As atividades foram essencialmente interdisciplinares. Os alunos fizeram visitas ao redor da escola para explorar vegetação e relevo e, em outro momento, ingressaram em uma experiência que pretendia reproduzir as condições que determinaram a infestação. Neste trabalho, a escola deixou a luz acesa do banheiro durante cinco noites não consecutivas para que fossem feitas observações no dia seguinte. Os estudantes anotavam a data, as condições climáticas e o número de bichos atraídos para comparar com o dia do evento.

No início, a hipótese principal da infestação era de que os insetos tinham entrado pela janela atraídos pela luz das lâmpadas do banheiro, o que não foi comprovado. A prática indicou que havia outros fatores que influenciadores. “Em dias úmidos e chuvosos, os bichos não apareciam (mesmo com a luz acesa). Só vinham quando o tempo estava seco e quente”, relata Maria Cristina. “Eles fizeram constatação matemática, baseada em informações coletadas e processadas por eles”, afirma.
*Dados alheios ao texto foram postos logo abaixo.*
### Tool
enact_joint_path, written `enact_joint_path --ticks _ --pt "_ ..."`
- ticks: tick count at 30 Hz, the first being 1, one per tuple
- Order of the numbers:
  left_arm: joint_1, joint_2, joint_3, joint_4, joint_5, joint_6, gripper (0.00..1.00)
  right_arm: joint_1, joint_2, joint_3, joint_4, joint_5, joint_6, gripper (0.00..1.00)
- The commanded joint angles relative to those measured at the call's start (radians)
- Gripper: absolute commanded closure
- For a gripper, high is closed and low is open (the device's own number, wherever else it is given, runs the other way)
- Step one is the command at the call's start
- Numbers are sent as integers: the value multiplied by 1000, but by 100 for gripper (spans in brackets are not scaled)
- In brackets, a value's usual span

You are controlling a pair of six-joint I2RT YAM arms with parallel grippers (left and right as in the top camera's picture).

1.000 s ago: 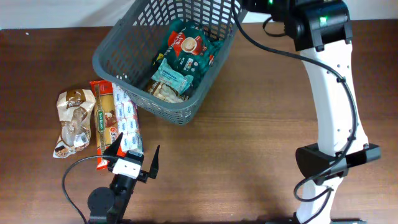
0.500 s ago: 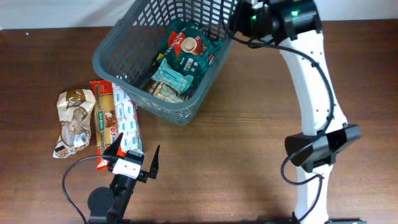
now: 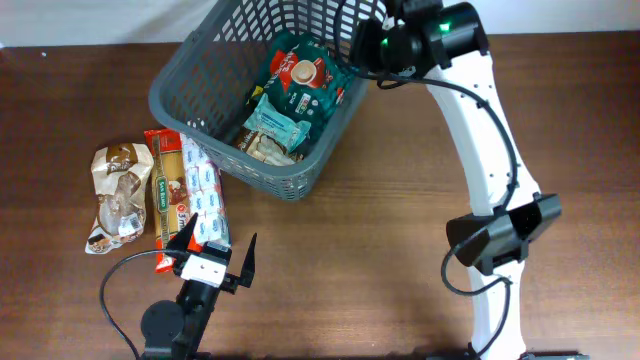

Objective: Pack container

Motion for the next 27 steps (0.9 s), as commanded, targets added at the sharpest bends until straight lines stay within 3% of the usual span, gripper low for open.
enact_joint_path --ticks 1,27 --pt "-3 3 -10 2 -7 -5 1 -1 27 3 -16 27 5 42" --pt "-3 3 -10 2 -7 -5 1 -5 -11 5 -159 193 20 44"
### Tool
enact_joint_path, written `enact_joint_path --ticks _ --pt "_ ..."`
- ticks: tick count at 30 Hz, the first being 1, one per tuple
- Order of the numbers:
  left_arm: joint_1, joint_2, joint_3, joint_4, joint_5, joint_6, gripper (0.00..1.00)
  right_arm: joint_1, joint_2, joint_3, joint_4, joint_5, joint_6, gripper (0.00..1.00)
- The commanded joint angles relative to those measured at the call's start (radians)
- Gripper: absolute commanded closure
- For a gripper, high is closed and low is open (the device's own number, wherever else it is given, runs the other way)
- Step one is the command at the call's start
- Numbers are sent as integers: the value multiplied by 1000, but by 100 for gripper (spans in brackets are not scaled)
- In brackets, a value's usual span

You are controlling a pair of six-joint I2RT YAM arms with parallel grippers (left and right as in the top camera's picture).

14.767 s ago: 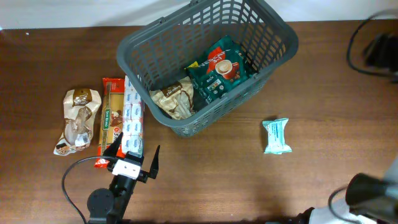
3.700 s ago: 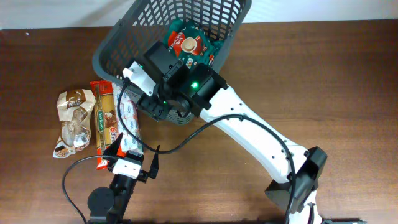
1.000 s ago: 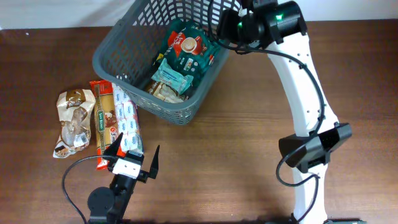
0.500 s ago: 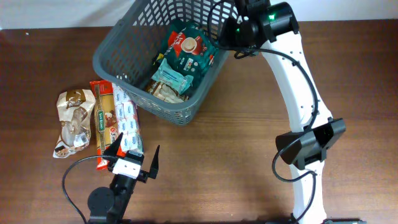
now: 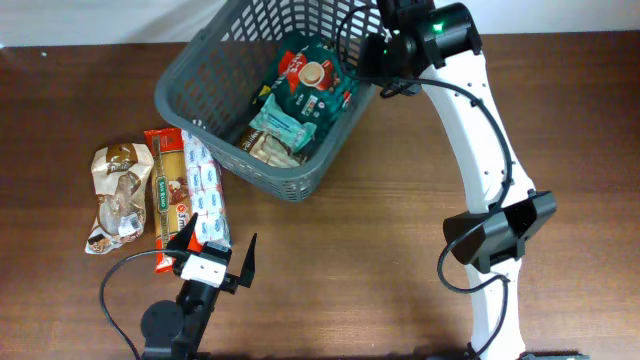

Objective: Pack container

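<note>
A grey mesh basket (image 5: 190, 105) stands at the back of the table. In it lie a green packet with a cup picture (image 5: 312, 78), a teal packet (image 5: 285, 125) and a brownish packet (image 5: 262, 148). My right gripper (image 5: 368, 62) is at the basket's right rim; its fingers are hidden under the wrist. On the table to the left lie a brown snack bag (image 5: 115, 195), an orange-and-green pasta pack (image 5: 167, 195) and a white-and-blue packet (image 5: 205, 195). At the front left, my left gripper (image 5: 217, 246) is open and empty, just below those packs.
The right arm (image 5: 485, 150) runs from its base at the front right up across the table to the basket. A black cable (image 5: 110, 300) loops beside the left arm's base. Dark wooden table (image 5: 380, 250) surrounds everything.
The basket has shifted slightly to the right and turned a little, with my right gripper still at its right rim. The left arm and the packs on the table have not moved.
First my right arm hung over the basket, hiding its upper part. Then it stood off to the right, and the green cup packet lay in the basket. Then the gripper was at the basket's right rim, and now the basket has shifted slightly.
</note>
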Motion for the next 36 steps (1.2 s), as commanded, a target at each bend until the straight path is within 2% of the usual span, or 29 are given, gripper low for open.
enact_joint_path --ticks 1,19,36 --pt "-3 3 -10 2 -7 -5 1 -8 -41 -5 -34 122 1 43" --pt "-3 3 -10 2 -7 -5 1 -8 -134 -5 -72 253 -4 43" --pt "-3 3 -10 2 -7 -5 1 32 -110 -7 -33 227 0 43"
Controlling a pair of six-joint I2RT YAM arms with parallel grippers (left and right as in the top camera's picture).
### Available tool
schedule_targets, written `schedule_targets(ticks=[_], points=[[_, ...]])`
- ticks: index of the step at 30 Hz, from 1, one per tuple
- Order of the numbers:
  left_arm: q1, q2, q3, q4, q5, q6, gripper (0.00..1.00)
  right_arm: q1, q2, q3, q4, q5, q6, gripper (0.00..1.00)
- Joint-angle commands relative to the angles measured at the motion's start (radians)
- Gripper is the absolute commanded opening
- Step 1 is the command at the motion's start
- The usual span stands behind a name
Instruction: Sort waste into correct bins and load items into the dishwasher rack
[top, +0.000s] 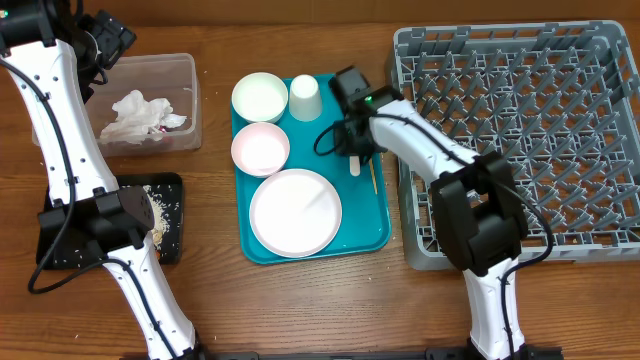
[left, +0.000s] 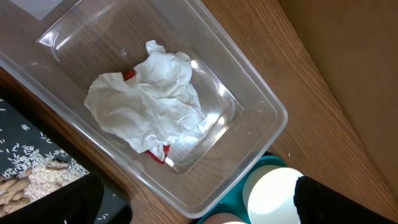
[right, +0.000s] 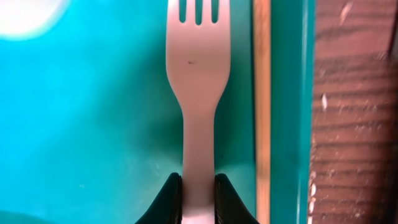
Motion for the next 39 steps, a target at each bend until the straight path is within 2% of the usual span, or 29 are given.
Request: schedule_targets(ticks=[1,6,14,18,20,24,27,28,31,32,35,39], points=[[-0.007,-0.002,-0.002,-0.002,-0.007,-0.006,1.00,-0.024,0.005,0.064,0.000,-0.108,0.008,0.04],[-0.007,-0.002,-0.002,-0.002,-0.007,-0.006,1.00,-0.045,-0.001,0.142,-0.024,-0.193,0.007,0.04],[-0.007,-0.002,-0.002,-0.002,-0.007,-0.006,1.00,-0.129,-0.062,0.343,-0.136,-0.199,-0.030,0.04],[-0.007,-0.002,-0.002,-0.002,-0.007,-0.006,1.00,-0.226,-0.085,0.435,-0.202,-0.200,-0.109,0.04],[-0.007,-0.002,-0.002,-0.002,-0.007,-0.006,1.00,-0.278,-0.085,0.457,-0.248,-0.214,-0.200,0.04],[-0.007,-0.002,-0.002,-0.002,-0.007,-0.006,1.00,-0.299,-0.085,0.444,-0.323,-0.225,-0.348,0.04],[-0.007,-0.002,-0.002,-0.002,-0.007,-0.006,1.00,-0.298,-0.085,0.429,-0.339,-0.213,-0.373,0.04],[-0.007,-0.002,-0.002,-0.002,-0.007,-0.006,1.00,-0.297,-0.085,0.419,-0.336,-0.210,-0.374,0.05],[-0.007,-0.002,-0.002,-0.002,-0.007,-0.006,1.00,-0.297,-0.084,0.401,-0.332,-0.196,-0.370,0.35],[-0.007,-0.002,-0.002,-0.002,-0.007,-0.006,1.00,-0.297,-0.084,0.400,-0.332,-0.177,-0.365,0.39],[-0.007,-0.002,-0.002,-0.002,-0.007,-0.006,1.00,-0.298,-0.084,0.401,-0.330,-0.120,-0.330,0.45],[-0.007,-0.002,-0.002,-0.002,-0.007,-0.006,1.00,-0.297,-0.084,0.401,-0.327,-0.121,-0.285,0.45]])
Ao final do projeto, os estudantes foram avaliados por meio de uma redação na qual descreviam a experiência que tiveram com a jornada científica. Na correção dos textos, apareceu a possibilidade de a professora trabalhar a história de que mariposas pretas levam má sorte às pessoas, colocada por um aluno da sala. “Ele tinha ouvido isso da mãe dele. Pesquisamos e chegamos à conclusão que era uma lenda. Expliquei a eles o que era uma lenda”, conta Maria Cristina, que se sentiu orgulhosa ao ouvir de uma estudante que era preciso “respeitar se as pessoas acreditam” após conduzir a conversa sob a perspectiva da valorização da diversidade dos indivíduos.

O projeto resultou um livro de cerca de 100 páginas com a reunião do material pesquisado pela turma. A professora mostrou aos alunos como montar um trabalho de pesquisa, com noções sobre metodologia do trabalho científico.

“Ao longo da prática, falei que não se podia chegar a uma conclusão com apenas uma informação e, mesmo quando se faz um teste e se chega a uma conclusão, tem que comprovar, fazer de novo. Falava que éramos cientistas iniciantes. Isso estimulou muito as crianças, que não queriam terminar o projeto”, relata Maria Cristina.